PwC Chairman urges adoption of international standards

PricewaterhouseCoopers U.S. Chairman and Senior Partner Dennis Nally called for a shift in accounting standards away from U.S. GAAP to International Financial Reporting Standards (IFRS) in a speech Tuesday at the Union League Club in New York. In his speech, Nally urged members of Financial Executive International to embrace the rapid and often disruptive changes brought about by globalization as an opportunity to address systemic problems that impact America's long term competitiveness. He argued that global economic and cultural integration coupled with the rapid growth of emerging economies will demand more engagement and cooperation from the United States, citing the transition of accounting standards as a prime example.

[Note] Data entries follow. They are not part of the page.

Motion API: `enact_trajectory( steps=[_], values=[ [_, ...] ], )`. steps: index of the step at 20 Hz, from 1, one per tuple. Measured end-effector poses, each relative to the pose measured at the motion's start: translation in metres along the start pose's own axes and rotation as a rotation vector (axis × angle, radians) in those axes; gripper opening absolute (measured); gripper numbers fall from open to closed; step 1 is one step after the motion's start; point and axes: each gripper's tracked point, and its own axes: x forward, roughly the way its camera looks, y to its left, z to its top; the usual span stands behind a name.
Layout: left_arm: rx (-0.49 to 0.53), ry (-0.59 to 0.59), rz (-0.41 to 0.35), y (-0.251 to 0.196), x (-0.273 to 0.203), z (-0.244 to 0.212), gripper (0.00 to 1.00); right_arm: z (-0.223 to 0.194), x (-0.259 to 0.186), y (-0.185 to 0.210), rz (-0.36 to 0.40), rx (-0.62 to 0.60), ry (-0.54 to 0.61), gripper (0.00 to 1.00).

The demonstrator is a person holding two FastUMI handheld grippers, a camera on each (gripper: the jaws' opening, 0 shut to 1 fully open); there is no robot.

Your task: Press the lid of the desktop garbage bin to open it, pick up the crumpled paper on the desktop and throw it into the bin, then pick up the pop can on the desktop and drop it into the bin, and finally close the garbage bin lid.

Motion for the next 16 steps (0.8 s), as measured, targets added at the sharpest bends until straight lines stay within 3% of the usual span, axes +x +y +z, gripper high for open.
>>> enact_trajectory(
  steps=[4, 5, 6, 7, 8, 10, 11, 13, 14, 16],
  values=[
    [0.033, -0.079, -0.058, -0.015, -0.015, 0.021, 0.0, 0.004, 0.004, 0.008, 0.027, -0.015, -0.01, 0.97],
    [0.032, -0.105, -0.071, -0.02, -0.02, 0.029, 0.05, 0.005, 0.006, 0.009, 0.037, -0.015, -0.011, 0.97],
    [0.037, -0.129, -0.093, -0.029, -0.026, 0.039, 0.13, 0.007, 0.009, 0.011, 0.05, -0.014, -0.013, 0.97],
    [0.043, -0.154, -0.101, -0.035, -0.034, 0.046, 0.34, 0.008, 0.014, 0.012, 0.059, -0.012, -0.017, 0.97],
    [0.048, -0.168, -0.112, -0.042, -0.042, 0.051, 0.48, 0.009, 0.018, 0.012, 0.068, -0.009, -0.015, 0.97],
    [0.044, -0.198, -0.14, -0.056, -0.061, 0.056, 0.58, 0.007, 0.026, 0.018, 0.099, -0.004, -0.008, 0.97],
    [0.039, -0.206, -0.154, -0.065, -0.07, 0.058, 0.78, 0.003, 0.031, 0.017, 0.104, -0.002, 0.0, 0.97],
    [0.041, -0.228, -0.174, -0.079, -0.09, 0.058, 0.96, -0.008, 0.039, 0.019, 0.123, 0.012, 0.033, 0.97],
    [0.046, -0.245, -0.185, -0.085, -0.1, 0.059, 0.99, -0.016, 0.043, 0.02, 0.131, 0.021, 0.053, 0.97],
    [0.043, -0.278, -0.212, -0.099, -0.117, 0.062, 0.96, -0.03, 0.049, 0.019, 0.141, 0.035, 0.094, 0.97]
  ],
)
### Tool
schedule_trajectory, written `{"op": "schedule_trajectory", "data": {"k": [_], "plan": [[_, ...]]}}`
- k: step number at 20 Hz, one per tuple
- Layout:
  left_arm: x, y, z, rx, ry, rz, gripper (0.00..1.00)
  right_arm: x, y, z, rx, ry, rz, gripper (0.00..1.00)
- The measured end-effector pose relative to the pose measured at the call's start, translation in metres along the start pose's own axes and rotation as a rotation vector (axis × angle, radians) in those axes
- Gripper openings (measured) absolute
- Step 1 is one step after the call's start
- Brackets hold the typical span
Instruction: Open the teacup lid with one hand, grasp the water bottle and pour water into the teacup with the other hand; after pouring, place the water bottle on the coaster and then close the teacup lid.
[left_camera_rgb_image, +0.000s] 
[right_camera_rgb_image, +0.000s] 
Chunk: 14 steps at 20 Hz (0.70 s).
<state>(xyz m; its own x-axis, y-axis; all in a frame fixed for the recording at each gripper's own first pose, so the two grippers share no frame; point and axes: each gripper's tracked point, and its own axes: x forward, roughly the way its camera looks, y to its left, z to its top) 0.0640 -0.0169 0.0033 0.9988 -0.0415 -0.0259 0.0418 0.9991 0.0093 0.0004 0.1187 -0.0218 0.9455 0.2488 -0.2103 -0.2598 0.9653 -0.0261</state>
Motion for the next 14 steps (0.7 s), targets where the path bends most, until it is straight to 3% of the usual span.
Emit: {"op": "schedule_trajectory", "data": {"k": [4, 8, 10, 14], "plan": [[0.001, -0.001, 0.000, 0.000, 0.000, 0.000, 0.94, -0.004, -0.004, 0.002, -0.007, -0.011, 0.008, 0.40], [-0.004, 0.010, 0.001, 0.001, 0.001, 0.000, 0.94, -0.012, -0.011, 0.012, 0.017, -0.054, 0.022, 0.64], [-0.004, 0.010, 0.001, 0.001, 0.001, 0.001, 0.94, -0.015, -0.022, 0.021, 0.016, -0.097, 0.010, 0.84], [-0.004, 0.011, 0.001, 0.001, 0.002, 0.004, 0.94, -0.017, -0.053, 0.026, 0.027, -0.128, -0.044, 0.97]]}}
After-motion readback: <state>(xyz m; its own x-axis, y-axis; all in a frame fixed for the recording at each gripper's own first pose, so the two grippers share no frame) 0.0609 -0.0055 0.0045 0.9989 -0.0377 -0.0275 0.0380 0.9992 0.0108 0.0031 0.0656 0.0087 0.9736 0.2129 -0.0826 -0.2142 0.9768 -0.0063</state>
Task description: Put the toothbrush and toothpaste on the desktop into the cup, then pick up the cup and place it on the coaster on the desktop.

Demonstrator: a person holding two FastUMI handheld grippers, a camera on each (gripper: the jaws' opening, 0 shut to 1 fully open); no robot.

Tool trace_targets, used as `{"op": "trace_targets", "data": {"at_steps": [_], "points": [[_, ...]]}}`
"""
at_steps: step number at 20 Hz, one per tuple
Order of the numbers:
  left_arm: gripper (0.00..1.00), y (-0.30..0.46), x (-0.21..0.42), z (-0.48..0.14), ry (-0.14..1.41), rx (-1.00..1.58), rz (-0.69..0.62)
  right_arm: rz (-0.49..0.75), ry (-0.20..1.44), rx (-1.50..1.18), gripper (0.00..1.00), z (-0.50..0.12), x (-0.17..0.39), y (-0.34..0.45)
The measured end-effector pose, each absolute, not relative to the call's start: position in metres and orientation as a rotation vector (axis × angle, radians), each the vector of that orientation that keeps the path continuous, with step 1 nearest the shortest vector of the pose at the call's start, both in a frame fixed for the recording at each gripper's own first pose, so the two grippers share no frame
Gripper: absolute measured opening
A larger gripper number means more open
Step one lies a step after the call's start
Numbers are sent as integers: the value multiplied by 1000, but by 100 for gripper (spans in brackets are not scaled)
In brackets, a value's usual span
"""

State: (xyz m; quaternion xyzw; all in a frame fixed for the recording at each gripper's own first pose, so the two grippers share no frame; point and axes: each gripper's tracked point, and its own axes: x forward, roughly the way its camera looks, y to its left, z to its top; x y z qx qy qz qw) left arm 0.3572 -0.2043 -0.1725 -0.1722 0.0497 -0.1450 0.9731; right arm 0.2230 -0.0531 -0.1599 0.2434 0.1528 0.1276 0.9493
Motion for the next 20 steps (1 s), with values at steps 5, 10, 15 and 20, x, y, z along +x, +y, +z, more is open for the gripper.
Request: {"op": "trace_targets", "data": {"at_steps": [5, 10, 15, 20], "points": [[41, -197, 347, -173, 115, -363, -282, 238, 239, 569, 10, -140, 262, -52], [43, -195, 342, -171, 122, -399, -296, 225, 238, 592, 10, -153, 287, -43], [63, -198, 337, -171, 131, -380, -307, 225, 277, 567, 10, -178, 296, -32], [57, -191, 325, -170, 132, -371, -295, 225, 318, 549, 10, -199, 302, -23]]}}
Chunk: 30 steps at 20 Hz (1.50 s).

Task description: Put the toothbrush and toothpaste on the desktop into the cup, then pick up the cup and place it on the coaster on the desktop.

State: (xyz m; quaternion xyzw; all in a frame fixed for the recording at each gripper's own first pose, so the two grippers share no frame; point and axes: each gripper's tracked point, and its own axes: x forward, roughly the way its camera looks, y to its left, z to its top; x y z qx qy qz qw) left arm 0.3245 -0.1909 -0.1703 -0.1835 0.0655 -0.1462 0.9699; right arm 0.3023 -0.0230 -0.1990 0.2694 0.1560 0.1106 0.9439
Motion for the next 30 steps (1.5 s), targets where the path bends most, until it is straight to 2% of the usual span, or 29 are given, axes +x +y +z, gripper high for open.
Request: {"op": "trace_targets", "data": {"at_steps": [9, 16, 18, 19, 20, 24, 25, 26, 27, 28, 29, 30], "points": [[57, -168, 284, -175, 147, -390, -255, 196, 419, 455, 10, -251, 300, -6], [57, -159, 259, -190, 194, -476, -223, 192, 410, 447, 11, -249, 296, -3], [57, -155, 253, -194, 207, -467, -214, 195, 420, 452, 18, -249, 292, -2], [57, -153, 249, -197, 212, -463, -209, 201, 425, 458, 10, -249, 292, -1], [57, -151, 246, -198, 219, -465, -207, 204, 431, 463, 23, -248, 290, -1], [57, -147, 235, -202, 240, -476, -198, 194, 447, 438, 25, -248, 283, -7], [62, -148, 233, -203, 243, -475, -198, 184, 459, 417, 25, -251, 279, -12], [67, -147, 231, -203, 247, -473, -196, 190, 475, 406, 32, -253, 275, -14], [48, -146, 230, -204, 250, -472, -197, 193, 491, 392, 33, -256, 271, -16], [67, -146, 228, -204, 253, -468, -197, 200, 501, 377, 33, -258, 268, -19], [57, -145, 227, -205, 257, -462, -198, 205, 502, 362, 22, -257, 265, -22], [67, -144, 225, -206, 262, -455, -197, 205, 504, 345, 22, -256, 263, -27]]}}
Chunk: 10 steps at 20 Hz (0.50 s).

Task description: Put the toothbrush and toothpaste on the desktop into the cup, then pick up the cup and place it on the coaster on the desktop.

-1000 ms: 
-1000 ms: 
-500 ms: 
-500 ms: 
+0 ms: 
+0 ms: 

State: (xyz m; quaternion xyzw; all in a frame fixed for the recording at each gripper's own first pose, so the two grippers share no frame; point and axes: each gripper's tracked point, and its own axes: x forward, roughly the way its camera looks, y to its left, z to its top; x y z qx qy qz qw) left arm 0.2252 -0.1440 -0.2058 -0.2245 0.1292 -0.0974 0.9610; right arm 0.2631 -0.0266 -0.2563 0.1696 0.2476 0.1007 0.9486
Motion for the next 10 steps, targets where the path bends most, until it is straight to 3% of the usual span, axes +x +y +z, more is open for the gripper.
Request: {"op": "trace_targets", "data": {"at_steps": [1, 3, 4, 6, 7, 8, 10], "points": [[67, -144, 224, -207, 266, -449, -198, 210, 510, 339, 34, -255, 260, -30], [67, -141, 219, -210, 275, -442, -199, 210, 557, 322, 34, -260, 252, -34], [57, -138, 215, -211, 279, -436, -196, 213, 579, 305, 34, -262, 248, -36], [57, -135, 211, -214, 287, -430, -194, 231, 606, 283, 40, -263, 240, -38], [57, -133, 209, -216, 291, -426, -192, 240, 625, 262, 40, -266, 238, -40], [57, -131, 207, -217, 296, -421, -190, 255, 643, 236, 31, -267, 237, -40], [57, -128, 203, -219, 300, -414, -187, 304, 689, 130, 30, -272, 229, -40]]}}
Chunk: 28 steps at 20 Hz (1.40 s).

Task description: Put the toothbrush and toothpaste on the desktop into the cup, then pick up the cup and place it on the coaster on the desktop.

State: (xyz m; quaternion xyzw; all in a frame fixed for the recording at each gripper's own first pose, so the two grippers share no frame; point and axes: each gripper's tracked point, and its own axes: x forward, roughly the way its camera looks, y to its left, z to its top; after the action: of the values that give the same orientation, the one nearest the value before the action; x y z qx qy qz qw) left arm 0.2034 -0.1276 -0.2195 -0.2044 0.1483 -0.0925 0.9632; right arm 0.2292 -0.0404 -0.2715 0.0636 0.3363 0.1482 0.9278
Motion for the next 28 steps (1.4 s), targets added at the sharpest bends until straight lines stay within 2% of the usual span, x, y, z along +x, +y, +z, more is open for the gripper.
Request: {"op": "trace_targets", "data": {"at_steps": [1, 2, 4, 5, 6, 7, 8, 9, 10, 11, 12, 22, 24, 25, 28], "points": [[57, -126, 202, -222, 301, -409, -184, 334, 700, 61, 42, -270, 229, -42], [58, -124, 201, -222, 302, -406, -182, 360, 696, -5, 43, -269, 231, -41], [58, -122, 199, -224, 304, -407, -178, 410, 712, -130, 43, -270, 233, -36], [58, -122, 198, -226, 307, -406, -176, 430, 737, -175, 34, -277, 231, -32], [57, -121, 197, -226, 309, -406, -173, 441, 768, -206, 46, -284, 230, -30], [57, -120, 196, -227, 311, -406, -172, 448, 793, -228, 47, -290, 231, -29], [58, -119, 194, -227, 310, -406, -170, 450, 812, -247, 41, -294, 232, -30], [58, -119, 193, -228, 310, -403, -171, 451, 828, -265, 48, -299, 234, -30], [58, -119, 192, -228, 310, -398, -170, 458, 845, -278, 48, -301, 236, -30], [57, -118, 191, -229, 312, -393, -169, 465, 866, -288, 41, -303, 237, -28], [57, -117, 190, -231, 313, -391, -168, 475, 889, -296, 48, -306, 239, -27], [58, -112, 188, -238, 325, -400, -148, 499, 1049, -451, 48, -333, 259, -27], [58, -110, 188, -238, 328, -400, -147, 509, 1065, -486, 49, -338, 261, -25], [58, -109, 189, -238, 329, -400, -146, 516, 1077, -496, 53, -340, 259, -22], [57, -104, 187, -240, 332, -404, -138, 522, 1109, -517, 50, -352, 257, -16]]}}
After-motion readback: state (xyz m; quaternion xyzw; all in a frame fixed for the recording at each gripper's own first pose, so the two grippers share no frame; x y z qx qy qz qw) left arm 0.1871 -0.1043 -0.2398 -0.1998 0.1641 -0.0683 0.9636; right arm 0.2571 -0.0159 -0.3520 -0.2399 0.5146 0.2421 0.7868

"If we continue in the way we've always done things, the core foundation of IFRS will be eroded. The result will be that the U.S. will find itself out of step with the changes that the rest of the world is undertaking in financial reporting," said Nally. "American businesses, regulators and policy makers must behave differently over the next ten years, as we participate in ever-increasing discussions about the convergence of standards, rules, and principles."

Nally argued that the transition from GAAP to IFRS is not only inevitable, but a positive development that would help make America's capital markets more competitive. Transitioning to IFRS would allow U.S. companies to compete for capital in sectors in which non-U.S. companies currently report under IFRS, while reducing cost and complexity for American companies operating internationally. He also noted that embracing a single set of global accounting standards would contribute to a higher degree of investor understanding and confidence.

"Where our own standards do not prevail, we should not necessarily assume that what does prevail will be at the expense of American business," Nally added.

Nally's speech also addressed a range of future challenges facing American business, including climate change, the scramble for talent and the need for improved infrastructure. In spite of these challenges, Nally remains optimistic.

"I have long believed that America should not fear change, but embrace it," he said. "To be sure, the scenario of strong growth for emerging economies plus rapid economic and cultural integration will yield some important challenges. But, in my judgment, none are insurmountable."